¿Cómo se consigue que un espacio sea acogedor? ¿Cuánto pesa la calidad arquitectónica de un proyecto? ¿Hacia dónde camina el diseño? ¿Dónde termina lo público y se inicia lo privado? Sabemos dónde termina el mar y dónde comienza el cielo: lo llamamos horizonte. Lo mismo sucede en arquitectura: una disciplina plagada de encuentros. Pero a veces los límites son arbitrarios, una mera invención del ser humano para intentar definir lo que ve y de esta forma tratar de comprender el mundo que lo rodea.
El problema de las mediciones es que nunca se sustentan en criterios lo suficientemente consistentes.
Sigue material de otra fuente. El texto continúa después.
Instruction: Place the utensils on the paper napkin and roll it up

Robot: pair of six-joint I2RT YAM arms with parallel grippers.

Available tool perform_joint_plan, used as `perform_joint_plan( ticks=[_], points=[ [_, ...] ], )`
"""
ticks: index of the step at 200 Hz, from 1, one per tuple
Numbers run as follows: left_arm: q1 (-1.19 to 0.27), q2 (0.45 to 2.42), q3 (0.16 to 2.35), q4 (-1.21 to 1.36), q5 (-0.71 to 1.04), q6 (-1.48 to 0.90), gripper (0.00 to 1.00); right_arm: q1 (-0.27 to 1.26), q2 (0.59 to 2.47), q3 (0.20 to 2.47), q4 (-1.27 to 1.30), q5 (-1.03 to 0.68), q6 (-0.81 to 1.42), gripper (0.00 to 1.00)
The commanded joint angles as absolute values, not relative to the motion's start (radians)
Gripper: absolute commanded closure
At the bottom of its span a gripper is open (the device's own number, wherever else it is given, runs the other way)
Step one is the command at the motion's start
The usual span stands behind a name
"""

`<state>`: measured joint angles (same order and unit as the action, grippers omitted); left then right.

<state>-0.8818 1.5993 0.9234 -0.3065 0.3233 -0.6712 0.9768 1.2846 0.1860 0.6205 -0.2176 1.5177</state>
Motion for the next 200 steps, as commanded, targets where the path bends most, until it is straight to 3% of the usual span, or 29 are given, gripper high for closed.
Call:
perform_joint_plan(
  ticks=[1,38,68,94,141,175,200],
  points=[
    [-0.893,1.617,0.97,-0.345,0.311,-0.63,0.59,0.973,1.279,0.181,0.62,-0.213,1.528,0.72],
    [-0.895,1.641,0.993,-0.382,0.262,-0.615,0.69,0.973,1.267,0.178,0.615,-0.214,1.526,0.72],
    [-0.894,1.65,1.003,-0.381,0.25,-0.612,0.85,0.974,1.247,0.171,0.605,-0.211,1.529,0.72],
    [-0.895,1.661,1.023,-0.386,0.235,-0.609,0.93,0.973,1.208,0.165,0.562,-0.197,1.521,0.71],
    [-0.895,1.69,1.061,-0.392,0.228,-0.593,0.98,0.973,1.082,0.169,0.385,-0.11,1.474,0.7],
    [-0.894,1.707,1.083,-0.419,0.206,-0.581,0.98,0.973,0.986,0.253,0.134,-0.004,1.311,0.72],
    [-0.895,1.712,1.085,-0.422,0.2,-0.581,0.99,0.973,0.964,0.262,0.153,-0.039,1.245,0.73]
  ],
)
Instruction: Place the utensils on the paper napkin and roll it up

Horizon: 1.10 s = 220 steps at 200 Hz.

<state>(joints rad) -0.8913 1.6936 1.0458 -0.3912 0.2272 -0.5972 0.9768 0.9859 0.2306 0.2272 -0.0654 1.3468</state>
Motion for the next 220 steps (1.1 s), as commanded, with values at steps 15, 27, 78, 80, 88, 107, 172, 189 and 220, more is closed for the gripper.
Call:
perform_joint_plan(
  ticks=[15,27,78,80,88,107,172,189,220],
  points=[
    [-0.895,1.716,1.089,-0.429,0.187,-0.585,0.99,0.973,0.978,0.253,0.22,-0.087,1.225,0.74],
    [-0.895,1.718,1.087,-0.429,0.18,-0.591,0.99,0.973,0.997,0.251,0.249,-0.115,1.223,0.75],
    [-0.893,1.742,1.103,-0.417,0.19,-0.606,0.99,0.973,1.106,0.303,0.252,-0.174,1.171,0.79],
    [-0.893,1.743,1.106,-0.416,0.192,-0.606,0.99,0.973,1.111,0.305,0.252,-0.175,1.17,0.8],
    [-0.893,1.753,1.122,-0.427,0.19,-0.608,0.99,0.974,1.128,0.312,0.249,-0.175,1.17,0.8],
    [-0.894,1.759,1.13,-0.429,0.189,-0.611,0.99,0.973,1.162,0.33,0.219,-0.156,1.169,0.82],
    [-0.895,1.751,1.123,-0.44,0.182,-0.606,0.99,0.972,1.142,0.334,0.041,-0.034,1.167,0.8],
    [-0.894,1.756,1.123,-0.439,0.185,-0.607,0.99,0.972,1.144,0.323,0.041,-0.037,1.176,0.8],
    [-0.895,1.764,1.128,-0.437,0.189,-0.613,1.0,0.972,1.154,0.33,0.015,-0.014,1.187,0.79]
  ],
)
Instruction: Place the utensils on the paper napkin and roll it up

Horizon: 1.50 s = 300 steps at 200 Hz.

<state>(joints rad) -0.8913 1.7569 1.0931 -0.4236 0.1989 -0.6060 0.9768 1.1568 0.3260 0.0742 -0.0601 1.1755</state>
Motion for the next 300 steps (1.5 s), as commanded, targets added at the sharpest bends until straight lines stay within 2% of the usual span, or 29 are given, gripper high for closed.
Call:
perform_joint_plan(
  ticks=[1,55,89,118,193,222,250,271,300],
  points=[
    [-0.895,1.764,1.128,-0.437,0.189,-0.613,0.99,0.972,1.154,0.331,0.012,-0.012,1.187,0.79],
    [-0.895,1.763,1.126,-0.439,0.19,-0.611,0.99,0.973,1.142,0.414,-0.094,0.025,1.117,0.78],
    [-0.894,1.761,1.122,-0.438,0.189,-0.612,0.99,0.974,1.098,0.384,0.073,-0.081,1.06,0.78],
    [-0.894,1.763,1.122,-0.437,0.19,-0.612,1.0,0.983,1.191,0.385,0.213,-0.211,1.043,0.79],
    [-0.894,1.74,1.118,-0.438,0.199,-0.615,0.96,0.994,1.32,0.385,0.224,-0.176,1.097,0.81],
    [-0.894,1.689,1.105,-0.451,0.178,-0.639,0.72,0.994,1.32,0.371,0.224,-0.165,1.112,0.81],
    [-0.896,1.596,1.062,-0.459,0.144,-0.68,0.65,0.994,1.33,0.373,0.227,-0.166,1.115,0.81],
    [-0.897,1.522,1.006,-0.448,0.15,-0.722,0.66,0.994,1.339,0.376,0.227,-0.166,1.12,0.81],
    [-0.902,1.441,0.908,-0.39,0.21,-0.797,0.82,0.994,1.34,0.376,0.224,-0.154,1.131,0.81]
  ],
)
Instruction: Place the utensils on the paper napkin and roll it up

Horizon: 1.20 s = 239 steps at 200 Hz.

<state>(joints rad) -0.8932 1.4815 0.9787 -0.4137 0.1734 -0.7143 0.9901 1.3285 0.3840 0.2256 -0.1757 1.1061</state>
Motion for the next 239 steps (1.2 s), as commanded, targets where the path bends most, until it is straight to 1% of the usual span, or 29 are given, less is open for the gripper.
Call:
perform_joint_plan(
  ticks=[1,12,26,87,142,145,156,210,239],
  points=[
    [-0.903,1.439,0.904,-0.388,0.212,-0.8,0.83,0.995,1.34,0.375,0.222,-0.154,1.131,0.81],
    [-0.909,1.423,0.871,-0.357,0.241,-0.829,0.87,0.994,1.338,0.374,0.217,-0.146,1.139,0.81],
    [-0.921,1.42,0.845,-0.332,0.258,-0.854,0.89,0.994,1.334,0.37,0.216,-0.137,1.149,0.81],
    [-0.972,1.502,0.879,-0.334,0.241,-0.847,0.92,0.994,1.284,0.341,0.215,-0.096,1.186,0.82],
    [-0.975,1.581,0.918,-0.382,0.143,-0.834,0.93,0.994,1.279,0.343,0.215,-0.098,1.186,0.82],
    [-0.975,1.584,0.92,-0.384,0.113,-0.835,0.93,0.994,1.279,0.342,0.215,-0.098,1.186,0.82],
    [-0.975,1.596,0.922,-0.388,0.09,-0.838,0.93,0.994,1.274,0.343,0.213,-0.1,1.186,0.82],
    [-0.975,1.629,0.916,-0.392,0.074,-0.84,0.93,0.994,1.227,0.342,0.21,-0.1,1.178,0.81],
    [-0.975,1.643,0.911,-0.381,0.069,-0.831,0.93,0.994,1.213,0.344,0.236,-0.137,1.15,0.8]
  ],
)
Y las cosas más importantes de la vida no se pueden medir: la felicidad, el amor, el dolor… Si consideramos la arquitectura como una creación indispensable para entender nuestra existencia, debemos comenzar por diluir el perímetro del espacio que nos envuelve.
Este proyecto juega con esa posibilidad: la de olvidar los conceptos preestablecidos y atreverse a asomarse al borde del abismo.
Construir un puzle tridimensional que acompañe a las personas que caminan distraídas, intentando mejorar su calidad de vida. Proyectar es dar respuesta a preguntas que flotan en el aire de la misma forma que lo hacen los filósofos. Por ello, este proyecto plantea el recorrido de los vecinos que habitan el edificio como una concatenación de sucesos, espacios y periodos de tiempo. Dejándome llevar por la intuición; utilizando la empatía. Y teniendo la certeza de que el espacio que creo está al servicio de las personas, aunque jamás les pertenezca.